◆ Exercise brief
Within the records below is a range that opens at the line with "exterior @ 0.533" and closes at the line with "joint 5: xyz". Return that range word for word, both ends included, and only that range.

◆ Record excerpts
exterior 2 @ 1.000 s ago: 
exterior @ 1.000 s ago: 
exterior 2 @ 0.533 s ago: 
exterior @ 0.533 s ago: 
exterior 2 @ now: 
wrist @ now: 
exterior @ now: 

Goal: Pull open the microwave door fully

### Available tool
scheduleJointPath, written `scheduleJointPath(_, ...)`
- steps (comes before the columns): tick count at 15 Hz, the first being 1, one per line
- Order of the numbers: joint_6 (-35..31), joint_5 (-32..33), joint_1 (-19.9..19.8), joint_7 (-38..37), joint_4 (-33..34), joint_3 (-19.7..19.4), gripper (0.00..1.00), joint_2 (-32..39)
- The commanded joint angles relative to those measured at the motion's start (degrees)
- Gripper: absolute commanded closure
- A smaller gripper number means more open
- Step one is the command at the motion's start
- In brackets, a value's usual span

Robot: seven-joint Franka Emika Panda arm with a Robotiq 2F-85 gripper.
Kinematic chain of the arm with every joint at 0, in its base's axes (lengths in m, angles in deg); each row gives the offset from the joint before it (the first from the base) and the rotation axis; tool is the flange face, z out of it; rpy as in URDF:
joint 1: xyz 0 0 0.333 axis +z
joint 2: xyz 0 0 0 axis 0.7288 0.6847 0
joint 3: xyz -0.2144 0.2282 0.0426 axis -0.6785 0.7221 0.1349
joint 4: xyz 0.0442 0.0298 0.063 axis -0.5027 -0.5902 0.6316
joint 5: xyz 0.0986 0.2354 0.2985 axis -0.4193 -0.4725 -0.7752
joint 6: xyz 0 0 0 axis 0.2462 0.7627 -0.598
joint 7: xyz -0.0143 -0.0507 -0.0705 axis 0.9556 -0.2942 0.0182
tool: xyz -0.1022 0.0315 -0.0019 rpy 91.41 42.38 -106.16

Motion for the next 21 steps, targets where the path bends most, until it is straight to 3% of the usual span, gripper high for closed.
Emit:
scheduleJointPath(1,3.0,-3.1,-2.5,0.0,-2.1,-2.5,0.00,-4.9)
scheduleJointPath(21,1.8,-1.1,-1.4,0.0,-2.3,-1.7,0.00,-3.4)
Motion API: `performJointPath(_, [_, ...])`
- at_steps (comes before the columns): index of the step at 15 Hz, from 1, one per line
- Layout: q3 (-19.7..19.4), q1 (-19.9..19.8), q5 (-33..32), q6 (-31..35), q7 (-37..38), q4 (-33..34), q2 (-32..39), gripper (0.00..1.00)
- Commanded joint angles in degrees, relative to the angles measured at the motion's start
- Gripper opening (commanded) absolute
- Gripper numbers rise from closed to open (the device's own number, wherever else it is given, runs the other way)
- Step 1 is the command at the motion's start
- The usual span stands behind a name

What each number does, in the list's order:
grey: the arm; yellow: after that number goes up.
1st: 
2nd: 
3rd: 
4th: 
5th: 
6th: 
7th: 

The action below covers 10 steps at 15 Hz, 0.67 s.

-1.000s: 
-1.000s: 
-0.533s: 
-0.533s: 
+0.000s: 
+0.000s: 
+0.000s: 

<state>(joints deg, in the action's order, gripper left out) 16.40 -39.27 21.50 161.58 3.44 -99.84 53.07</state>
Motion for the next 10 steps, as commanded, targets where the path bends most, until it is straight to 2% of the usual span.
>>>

◆ Solution to the exercise
exterior @ 0.533 s ago: 
exterior 2 @ now: 
wrist @ now: 
exterior @ now: 

Goal: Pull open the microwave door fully

### Available tool
scheduleJointPath, written `scheduleJointPath(_, ...)`
- steps (comes before the columns): tick count at 15 Hz, the first being 1, one per line
- Order of the numbers: joint_6 (-35..31), joint_5 (-32..33), joint_1 (-19.9..19.8), joint_7 (-38..37), joint_4 (-33..34), joint_3 (-19.7..19.4), gripper (0.00..1.00), joint_2 (-32..39)
- The commanded joint angles relative to those measured at the motion's start (degrees)
- Gripper: absolute commanded closure
- A smaller gripper number means more open
- Step one is the command at the motion's start
- In brackets, a value's usual span

Robot: seven-joint Franka Emika Panda arm with a Robotiq 2F-85 gripper.
Kinematic chain of the arm with every joint at 0, in its base's axes (lengths in m, angles in deg); each row gives the offset from the joint before it (the first from the base) and the rotation axis; tool is the flange face, z out of it; rpy as in URDF:
joint 1: xyz 0 0 0.333 axis +z
joint 2: xyz 0 0 0 axis 0.7288 0.6847 0
joint 3: xyz -0.2144 0.2282 0.0426 axis -0.6785 0.7221 0.1349
joint 4: xyz 0.0442 0.0298 0.063 axis -0.5027 -0.5902 0.6316
joint 5: xyz 0.0986 0.2354 0.2985 axis -0.4193 -0.4725 -0.7752

This answer is complete as written.